● **TASK DETAILS**:
Copy every line below exactly.
++++++
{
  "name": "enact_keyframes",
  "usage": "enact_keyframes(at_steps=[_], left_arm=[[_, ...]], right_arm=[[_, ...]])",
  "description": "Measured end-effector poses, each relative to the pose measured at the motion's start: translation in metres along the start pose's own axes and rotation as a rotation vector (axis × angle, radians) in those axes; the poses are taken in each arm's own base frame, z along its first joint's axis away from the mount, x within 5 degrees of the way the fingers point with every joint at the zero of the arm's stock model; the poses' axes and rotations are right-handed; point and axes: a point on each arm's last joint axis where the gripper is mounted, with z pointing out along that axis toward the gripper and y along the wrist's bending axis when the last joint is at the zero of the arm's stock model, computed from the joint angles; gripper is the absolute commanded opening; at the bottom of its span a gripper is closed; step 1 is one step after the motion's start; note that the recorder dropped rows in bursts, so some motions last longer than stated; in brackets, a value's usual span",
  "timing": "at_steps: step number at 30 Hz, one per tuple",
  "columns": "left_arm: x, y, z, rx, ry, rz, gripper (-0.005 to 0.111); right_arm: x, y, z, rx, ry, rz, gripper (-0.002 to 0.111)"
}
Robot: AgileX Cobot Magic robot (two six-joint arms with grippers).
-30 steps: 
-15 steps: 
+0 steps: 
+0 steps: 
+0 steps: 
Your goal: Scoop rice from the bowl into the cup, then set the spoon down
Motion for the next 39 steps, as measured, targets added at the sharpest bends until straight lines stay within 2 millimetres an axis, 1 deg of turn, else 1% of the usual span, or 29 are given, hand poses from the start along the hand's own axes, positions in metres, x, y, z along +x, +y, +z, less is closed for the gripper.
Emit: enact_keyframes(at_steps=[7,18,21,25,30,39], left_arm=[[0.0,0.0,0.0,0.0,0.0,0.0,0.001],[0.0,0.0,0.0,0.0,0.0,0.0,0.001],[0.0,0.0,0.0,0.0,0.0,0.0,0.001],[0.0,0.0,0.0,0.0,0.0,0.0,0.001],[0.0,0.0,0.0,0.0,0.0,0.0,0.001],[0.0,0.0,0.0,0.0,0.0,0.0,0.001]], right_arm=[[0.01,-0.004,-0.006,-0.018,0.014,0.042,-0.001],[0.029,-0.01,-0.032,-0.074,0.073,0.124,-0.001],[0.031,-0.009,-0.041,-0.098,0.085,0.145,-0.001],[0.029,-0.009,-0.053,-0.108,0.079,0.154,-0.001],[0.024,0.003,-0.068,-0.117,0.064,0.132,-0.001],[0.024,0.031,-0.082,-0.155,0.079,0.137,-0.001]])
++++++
● **OUTPUT OF THE TASK**:
{
  "name": "enact_keyframes",
  "usage": "enact_keyframes(at_steps=[_], left_arm=[[_, ...]], right_arm=[[_, ...]])",
  "description": "Measured end-effector poses, each relative to the pose measured at the motion's start: translation in metres along the start pose's own axes and rotation as a rotation vector (axis × angle, radians) in those axes; the poses are taken in each arm's own base frame, z along its first joint's axis away from the mount, x within 5 degrees of the way the fingers point with every joint at the zero of the arm's stock model; the poses' axes and rotations are right-handed; point and axes: a point on each arm's last joint axis where the gripper is mounted, with z pointing out along that axis toward the gripper and y along the wrist's bending axis when the last joint is at the zero of the arm's stock model, computed from the joint angles; gripper is the absolute commanded opening; at the bottom of its span a gripper is closed; step 1 is one step after the motion's start; note that the recorder dropped rows in bursts, so some motions last longer than stated; in brackets, a value's usual span",
  "timing": "at_steps: step number at 30 Hz, one per tuple",
  "columns": "left_arm: x, y, z, rx, ry, rz, gripper (-0.005 to 0.111); right_arm: x, y, z, rx, ry, rz, gripper (-0.002 to 0.111)"
}
Robot: AgileX Cobot Magic robot (two six-joint arms with grippers).
-30 steps: 
-15 steps: 
+0 steps: 
+0 steps: 
+0 steps: 
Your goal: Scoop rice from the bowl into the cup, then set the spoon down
Motion for the next 39 steps, as measured, targets added at the sharpest bends until straight lines stay within 2 millimetres an axis, 1 deg of turn, else 1% of the usual span, or 29 are given, hand poses from the start along the hand's own axes, positions in metres, x, y, z along +x, +y, +z, less is closed for the gripper.
Emit: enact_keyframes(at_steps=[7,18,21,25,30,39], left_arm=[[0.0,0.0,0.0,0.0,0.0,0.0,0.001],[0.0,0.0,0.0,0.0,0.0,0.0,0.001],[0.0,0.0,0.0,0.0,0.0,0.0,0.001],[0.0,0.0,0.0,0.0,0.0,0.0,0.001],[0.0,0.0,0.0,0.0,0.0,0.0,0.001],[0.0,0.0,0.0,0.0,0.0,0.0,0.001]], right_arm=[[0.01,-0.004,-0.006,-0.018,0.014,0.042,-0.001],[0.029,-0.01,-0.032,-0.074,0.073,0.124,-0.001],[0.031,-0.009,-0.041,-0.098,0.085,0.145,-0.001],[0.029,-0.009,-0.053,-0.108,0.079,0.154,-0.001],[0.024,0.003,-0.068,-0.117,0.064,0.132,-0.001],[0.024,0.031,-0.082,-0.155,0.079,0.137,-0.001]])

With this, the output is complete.